Were I a more topical writer, I'd use this space to expound upon the idiocy of missile defense. But really, what could I say besides that it doesn't work?
If you can't shoot a missile down in a lab environment, and by that I mean some island in the Pacific where no one of any substance (as measured in USD) lives, or sometimes even get your anti-missile-missile to launch on command (now there's a metaphor for you) what hope do you have of shooting down an enemy missile that doesn't have a GPS tracking beacon in it? Then again, the mere existence of a missile defense "shield" might convince America's enemies to deliver their nuclear payloads via some other vector, which would be a victory in itself. Maybe they'd use a hovercraft. That would be cool.
Instead of missile defense, a subject on which I have nothing to say, I'm going to talk about online begging. Specifically the invention of same, which Tycho of Penny Arcade claims as his own.
If you haven't read yesterday's rant on the subject (I don't know, maybe you're new to the internet, or you're just looking for demon fucking videos and stumbled here by mistake), he starts out by mentioning that some blogger or other has decided to start begging. From there he makes a few good points, like the fact that panhandling and busking are nothing new in the real world, and in fact aren't new in the online world either.

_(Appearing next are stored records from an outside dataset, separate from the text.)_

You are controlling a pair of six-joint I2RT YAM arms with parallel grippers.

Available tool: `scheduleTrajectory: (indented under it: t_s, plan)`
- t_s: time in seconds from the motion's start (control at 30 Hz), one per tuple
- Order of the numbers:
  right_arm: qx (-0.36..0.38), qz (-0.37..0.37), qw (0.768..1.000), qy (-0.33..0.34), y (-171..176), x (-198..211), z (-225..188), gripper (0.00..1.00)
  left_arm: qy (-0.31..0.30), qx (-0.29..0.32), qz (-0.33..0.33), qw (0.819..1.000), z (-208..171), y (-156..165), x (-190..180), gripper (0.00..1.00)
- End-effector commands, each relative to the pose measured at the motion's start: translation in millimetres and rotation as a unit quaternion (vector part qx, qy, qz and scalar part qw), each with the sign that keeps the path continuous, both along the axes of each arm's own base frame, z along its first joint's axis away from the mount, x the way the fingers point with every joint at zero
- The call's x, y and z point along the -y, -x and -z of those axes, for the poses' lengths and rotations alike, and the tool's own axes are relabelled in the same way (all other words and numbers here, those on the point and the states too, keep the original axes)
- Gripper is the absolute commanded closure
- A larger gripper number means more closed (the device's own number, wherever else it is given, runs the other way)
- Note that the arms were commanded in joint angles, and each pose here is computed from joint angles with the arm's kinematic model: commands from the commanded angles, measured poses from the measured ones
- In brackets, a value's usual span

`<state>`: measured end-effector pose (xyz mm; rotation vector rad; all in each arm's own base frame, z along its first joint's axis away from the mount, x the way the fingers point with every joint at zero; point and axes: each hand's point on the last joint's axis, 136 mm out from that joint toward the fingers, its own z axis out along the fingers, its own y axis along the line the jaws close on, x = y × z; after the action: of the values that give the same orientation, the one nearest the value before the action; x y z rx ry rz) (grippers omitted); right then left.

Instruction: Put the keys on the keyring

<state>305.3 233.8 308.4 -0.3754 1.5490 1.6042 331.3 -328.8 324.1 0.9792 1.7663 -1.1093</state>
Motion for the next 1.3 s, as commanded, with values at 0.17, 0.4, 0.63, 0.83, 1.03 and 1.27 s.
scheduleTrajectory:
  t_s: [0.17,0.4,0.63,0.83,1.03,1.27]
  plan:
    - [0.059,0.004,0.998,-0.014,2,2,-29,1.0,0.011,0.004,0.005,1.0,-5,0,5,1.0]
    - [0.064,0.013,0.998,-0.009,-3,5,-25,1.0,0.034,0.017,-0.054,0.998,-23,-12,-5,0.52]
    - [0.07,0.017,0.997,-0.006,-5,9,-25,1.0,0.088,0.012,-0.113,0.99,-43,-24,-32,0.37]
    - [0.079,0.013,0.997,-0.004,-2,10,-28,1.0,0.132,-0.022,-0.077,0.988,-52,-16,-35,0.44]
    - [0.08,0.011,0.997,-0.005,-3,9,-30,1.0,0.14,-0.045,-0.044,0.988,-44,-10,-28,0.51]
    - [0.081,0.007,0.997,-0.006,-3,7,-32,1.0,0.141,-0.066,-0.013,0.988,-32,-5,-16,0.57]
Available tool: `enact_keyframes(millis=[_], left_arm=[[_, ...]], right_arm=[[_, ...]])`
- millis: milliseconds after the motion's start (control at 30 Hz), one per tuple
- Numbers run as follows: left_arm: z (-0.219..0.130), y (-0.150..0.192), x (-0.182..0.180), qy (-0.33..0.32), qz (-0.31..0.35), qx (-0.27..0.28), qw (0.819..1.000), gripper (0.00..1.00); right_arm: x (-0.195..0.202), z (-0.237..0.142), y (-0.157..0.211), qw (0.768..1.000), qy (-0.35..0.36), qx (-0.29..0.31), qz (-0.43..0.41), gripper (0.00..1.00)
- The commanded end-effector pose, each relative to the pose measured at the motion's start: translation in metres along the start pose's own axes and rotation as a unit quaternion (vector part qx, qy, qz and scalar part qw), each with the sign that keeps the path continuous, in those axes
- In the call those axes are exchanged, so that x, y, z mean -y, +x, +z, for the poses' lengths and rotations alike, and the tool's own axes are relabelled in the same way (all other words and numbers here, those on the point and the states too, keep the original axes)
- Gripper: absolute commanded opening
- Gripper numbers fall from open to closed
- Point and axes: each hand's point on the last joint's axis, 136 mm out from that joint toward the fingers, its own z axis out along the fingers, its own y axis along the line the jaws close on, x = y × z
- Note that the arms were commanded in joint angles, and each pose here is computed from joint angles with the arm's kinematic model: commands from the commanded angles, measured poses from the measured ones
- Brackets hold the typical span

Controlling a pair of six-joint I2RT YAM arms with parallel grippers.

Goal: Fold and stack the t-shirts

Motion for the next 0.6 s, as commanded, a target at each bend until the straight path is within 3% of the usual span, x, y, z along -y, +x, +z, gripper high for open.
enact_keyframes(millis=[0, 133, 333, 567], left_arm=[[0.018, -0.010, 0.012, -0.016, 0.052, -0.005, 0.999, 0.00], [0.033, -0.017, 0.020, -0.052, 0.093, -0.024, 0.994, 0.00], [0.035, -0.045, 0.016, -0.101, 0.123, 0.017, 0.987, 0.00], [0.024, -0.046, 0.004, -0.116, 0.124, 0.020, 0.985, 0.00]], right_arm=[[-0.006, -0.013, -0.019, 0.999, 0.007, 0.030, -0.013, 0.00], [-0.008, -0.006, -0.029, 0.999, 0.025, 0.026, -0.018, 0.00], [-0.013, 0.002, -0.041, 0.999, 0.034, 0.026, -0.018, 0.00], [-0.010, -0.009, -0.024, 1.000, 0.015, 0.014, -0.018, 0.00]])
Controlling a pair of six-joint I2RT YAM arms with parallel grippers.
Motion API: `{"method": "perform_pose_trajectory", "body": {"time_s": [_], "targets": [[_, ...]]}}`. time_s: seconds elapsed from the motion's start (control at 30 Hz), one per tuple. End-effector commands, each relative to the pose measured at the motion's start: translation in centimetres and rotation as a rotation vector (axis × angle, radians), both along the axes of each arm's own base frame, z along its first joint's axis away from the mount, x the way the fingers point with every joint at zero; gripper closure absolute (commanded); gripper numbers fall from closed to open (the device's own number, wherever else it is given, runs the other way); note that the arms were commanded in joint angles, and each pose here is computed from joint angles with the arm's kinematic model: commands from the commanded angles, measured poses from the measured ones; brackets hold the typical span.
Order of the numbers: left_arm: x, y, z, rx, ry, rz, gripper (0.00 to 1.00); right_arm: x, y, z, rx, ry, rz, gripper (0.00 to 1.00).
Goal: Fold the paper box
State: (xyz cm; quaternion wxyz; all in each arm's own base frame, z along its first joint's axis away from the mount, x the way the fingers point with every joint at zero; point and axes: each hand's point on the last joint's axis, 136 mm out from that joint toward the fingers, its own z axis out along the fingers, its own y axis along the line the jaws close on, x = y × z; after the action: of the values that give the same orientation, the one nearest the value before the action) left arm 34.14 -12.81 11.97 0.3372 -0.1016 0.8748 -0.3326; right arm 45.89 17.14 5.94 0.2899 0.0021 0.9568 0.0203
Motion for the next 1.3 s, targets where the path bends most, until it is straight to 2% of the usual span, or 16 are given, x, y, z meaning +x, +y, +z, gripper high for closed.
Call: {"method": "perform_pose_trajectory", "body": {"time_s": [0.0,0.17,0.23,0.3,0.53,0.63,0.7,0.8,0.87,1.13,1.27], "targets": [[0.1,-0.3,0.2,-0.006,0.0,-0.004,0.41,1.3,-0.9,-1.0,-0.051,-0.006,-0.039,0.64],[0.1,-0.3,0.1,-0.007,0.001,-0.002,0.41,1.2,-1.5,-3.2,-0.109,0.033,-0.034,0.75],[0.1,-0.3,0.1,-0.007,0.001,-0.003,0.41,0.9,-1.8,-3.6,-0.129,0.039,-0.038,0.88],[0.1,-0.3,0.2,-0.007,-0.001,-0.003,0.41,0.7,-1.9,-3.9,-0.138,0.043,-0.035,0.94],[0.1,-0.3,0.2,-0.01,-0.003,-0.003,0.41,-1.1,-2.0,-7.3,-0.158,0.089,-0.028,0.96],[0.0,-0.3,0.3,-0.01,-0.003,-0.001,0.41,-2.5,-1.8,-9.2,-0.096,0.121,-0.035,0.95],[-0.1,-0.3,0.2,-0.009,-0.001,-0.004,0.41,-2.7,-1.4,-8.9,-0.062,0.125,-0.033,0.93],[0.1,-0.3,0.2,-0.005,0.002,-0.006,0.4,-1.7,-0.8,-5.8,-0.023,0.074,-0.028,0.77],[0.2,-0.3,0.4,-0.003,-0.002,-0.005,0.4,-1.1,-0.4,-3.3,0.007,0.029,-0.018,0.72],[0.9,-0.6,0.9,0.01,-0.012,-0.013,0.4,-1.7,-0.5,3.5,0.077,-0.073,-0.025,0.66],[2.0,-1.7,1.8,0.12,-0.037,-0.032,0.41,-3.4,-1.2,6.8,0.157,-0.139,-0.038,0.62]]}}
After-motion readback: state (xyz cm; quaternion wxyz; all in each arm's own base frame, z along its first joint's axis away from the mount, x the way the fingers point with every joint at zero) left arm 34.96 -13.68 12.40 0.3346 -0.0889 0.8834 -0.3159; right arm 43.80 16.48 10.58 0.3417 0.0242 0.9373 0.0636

But then his inner child throws a tantrum, and he starts whinging all over the page. It's kind of embarrassing to read, which is why I'm going to quote some of it for you:
I was reading an article called "The History of Webcomics" over on Comixpedia, and their section on donations begins with Something Positive's historic drive. That's fine with me, because he's one of ours and his comic is great. But I'll be Goddamned if I'm going to read page after page adulating this other guy for his intrepid esprit. When he sees me, he can touch his Goddamn forehead to the dirt. And he can thank webcomics for clearing the path that made his life of simian excess possible.
What can a person say to that? Pull the shock dildo out of your ass and re-read your own last four paragraphs, Tycho, because the voltage is affecting your brain.
Begging online is nothing new, and if you really think about it Tycho himself was the first blogger to panhandle on the web. What is Penny Arcade but a blog with a regularly updated art section? And unlike Playboy, people really do just read it for the articles.
However, while it's valid to criticize the NKOTB for bringing nothing new to the table, it takes a remarkable level of myopia to then claim to have "invented" eBeggary. This is not Wired magazine, and everything is not new again on the internet.
Not only have there been paupers as long as there's been money (longer, if you don't grade on a curve), a gallstone-sized chunk of them have been artists. The very concept of a patron or benefactor implies an unequal trade much more in line with charity than with the mundane workings of commerce. For as long as there have been instrumentalists playing in public, there have been instrument cases lying open at their feet.
I suppose Tycho deserves some credit for finding a way to make money off of something that has no value. Maybe the recording industry should give him a call. Whatever contributions he has made to "the scene," it's not enough to justify, as the British would say, a massive ego-wank in public. DC out.
Incidentally, today's newspost topic was requested by a loyal reader from Australia. If you don't like it, go bitch on the Official UAC Forums.
In a stunningly derivative sitcom twist, Penguinx broke his hand punching out a vagrant who wandered onto his property over the weekend. His drawing hand.
Fortunately it's happened enough over the years that he's learned to work around the injury, and as you can see he can still bring the T&A even while enfeebled. If you have other complaints about the artwork, like the lack of color in recent strips or Ilene's butterface, keep in mind that his left hand isn't broken, and his right has been broken enough that he learned to draw with it in that state. If he's drunk enough, he might just hit you with the cast.